At the time this influential article was published, it appeared that the southern Levant was the core area for initial domestication, and a case could be made that all subsequent crop and livestock domestication in other parts of the Fertile Crescent followed on the precedent of the crops, domestic technology, and the Neolithic way of life introduced from this core region. Since then, the spotlight has shifted to the central Fertile Crescent, especially the upper reaches of the Tigris and Euphrates rivers, which appears to be the homeland of the initial domestication of a number of founder crops (einkorn, emmer, pulses) and three, if not four, livestock species (sheep, pigs, cattle, and possibly goats). By the late 1990s, a compelling case could be made that this region was a “cradle of agriculture” in a true Vavlovian sense (Lev-Yadun, Gopher, and Abbo 2000). Genetic and archaeobiological evidence generated since then paints a much less focused, more diffuse picture of agricultural origins. The emergence of agriculture in the Near East now seems to have been a pluralistic process with initial domestication of various crops and livestock occurring, sometimes multiple times in the same species, across the entire region.

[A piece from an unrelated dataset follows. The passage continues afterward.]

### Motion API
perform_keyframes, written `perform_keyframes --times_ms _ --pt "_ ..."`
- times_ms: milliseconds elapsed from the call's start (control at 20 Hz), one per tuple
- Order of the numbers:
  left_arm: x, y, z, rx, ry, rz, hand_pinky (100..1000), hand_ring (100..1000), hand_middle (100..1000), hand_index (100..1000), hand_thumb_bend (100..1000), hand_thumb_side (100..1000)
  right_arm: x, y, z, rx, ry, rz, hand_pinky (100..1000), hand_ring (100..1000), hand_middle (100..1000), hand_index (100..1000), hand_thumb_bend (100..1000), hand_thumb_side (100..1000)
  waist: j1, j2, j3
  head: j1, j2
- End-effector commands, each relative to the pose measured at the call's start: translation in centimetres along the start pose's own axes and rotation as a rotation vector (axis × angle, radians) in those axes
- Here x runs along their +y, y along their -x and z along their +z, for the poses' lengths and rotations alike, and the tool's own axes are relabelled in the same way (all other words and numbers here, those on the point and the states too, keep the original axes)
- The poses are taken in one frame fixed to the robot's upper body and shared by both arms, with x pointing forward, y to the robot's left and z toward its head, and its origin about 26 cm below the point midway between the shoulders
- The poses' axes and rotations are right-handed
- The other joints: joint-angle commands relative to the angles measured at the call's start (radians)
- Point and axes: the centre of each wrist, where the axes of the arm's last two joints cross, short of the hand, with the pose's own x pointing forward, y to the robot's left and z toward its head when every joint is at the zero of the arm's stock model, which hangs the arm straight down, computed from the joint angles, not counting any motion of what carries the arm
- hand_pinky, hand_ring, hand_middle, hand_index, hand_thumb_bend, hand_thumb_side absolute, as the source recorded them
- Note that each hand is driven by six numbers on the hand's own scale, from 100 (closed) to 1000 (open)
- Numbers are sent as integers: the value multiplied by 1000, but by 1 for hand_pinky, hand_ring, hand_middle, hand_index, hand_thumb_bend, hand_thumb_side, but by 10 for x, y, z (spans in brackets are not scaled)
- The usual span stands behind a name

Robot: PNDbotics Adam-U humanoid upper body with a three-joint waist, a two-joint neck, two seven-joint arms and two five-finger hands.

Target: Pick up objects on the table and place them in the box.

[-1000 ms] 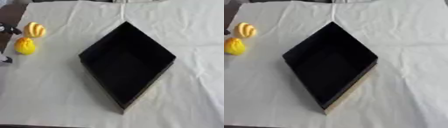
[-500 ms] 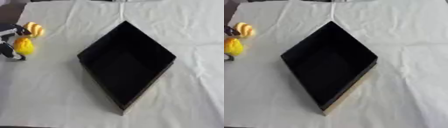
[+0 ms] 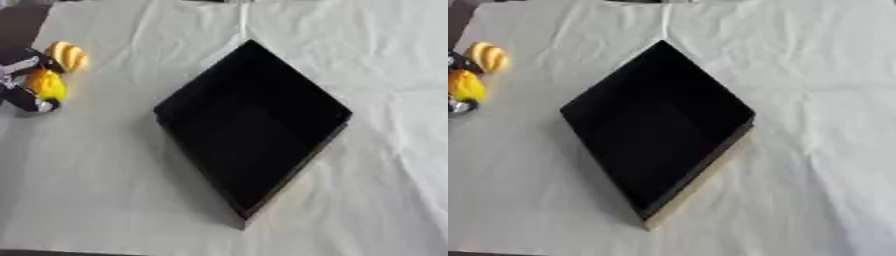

We now know that morphological change may have occurred quite late in the domestication process and can no longer be considered a leading-edge indicator of domestication. In cereals, the transition from brittle to tough rachises may actually have been the result of changes in harvest timing and technology that took place well after people began sowing harvested seed stock. In pulses, seed-size change lagged behind changes in seed dormancy and plant yield that cannot be detected in the archaeological record. In animals, the impact of human management on body size is now known to have been restricted to a decrease in the degree of sexual dimorphism; alterations in skull morphology may have resulted from a developing commensal relationship rather than a two-way domestic partnership; and changes in horn size and form may, like changes in rachis morphology, have reflected a change in management practice rather than the initiation of animal management. In fact, in both plants and animals, archaeologically detectable morphological indicators of domestication may have occurred only once managed plants and animals were isolated from free-living populations and the opportunity for introgression or restocking managed populations with wild ones was eliminated. While some may prefer not to call a plant or an animal a domesticate until this separation has occurred, concentrating solely on this late stage of the process will not help us understand how it began.